What you should do: Look for the word "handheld" in the material below. Copy each line that has it.
↓
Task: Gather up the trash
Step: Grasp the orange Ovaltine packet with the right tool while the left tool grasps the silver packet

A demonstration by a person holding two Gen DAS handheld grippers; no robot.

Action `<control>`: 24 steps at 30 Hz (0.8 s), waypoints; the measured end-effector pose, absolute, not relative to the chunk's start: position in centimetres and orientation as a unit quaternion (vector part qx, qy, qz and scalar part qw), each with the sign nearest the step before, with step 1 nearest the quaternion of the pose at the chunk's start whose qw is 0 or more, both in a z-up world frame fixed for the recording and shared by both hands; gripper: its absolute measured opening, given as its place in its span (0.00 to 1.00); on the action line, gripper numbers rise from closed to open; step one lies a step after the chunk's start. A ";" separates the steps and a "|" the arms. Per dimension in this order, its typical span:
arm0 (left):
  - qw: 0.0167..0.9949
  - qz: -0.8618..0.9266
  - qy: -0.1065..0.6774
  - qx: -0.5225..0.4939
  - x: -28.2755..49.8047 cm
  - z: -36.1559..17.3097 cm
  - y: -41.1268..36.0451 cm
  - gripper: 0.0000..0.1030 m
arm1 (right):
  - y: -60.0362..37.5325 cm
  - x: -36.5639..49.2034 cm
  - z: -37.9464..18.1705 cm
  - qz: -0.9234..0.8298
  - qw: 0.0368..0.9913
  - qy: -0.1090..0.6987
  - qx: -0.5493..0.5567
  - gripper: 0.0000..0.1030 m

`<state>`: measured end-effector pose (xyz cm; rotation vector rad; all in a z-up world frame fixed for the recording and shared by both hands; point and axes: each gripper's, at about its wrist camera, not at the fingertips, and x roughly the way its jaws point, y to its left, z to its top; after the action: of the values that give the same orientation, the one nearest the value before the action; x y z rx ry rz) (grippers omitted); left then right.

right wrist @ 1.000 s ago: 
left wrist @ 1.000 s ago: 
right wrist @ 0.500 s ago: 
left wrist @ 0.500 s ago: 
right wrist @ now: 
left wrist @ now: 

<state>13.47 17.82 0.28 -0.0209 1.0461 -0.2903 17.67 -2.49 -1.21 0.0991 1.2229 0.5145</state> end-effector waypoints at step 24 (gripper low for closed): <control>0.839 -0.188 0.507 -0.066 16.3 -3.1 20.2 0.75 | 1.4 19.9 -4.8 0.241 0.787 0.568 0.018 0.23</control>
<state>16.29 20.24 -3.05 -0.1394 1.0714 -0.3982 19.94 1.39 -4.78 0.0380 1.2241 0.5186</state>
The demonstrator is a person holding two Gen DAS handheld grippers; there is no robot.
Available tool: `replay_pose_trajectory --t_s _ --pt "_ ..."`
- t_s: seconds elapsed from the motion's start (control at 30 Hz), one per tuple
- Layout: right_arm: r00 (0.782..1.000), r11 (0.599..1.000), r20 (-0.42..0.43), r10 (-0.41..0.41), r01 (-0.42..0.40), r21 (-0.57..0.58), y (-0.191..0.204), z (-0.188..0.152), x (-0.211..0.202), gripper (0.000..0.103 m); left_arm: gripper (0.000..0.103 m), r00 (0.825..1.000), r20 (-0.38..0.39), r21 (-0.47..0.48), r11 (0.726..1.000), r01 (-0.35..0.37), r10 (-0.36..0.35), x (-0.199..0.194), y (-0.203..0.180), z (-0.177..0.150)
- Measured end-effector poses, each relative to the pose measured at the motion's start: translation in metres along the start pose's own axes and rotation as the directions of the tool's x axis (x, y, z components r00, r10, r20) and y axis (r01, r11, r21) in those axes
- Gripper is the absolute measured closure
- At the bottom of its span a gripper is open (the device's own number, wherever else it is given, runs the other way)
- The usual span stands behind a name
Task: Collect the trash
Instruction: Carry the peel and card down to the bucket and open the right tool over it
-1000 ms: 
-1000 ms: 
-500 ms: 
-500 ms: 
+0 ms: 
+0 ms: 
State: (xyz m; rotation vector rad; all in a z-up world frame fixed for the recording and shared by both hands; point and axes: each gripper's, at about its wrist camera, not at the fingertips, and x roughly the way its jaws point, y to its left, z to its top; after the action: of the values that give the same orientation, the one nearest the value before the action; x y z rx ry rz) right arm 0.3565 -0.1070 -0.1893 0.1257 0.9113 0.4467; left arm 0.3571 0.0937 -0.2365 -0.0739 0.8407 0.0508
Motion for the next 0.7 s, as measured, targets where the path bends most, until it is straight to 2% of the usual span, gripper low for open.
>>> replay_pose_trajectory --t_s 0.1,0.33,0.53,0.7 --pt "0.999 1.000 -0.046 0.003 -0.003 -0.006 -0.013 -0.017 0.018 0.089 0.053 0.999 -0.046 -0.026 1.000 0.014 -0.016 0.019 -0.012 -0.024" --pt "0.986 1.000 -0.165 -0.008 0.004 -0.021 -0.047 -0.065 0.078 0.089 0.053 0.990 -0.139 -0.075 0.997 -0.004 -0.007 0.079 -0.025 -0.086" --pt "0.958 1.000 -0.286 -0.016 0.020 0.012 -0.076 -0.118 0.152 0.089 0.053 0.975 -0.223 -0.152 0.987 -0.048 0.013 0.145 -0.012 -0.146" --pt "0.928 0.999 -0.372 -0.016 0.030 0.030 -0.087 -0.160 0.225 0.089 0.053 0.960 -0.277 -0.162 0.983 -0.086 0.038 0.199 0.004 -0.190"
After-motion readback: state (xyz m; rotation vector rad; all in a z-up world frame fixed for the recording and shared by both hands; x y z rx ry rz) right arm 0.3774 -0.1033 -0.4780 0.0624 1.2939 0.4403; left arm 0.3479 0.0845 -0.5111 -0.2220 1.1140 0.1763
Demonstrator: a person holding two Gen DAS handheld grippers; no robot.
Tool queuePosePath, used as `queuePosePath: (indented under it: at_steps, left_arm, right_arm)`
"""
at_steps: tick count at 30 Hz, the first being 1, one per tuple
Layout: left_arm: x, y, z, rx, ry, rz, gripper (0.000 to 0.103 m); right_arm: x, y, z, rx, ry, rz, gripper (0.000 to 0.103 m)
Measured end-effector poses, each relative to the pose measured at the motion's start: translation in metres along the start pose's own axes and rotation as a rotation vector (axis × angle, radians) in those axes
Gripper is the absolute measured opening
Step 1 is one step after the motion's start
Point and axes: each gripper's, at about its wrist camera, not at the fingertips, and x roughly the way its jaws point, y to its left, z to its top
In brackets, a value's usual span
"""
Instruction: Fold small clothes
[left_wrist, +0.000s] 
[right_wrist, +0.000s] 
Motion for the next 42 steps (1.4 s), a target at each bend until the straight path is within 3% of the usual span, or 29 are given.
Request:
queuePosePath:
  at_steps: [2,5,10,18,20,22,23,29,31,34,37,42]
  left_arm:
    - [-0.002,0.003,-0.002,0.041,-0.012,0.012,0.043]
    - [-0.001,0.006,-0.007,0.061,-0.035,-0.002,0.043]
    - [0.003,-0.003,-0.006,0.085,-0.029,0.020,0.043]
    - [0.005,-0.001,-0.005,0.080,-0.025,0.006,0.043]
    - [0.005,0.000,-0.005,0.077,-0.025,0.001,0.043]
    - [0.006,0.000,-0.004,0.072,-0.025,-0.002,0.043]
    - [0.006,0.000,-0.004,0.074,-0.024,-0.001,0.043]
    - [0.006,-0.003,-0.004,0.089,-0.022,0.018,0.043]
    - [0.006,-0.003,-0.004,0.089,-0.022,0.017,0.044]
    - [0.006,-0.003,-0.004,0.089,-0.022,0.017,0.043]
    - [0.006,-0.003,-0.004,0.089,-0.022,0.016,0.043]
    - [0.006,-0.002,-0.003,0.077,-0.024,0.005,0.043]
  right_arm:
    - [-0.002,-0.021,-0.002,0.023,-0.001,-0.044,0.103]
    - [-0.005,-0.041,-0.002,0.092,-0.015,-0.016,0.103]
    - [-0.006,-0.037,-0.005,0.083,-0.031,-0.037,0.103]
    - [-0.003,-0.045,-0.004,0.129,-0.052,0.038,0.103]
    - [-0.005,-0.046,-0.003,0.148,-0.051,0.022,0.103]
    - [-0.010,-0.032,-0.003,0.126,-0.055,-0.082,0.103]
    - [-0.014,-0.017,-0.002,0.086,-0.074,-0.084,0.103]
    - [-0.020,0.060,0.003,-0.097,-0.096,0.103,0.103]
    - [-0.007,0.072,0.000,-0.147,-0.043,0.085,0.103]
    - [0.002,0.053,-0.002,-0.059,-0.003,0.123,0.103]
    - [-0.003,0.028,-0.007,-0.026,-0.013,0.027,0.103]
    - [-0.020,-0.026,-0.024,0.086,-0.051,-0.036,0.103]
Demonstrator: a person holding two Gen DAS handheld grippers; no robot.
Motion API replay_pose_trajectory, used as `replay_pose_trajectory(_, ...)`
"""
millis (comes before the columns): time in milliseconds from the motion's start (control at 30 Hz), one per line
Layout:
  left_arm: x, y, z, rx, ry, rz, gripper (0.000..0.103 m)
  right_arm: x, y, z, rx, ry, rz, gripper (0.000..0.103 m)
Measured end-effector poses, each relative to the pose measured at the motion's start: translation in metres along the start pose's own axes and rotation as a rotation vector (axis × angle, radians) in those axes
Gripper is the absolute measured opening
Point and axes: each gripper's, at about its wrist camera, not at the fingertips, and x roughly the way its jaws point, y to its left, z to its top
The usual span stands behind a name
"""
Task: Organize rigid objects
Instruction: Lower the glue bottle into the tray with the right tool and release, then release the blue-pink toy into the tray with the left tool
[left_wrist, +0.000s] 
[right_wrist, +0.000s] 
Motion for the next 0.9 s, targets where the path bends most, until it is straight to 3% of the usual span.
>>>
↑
The answer:
A demonstration by a person holding two Gen DAS handheld grippers; no robot.
The demonstrator is a person holding two Gen DAS handheld grippers; there is no robot.
Demonstrator: a person holding two Gen DAS handheld grippers; no robot.
Demonstrator: a person holding two Gen DAS handheld grippers; no robot.

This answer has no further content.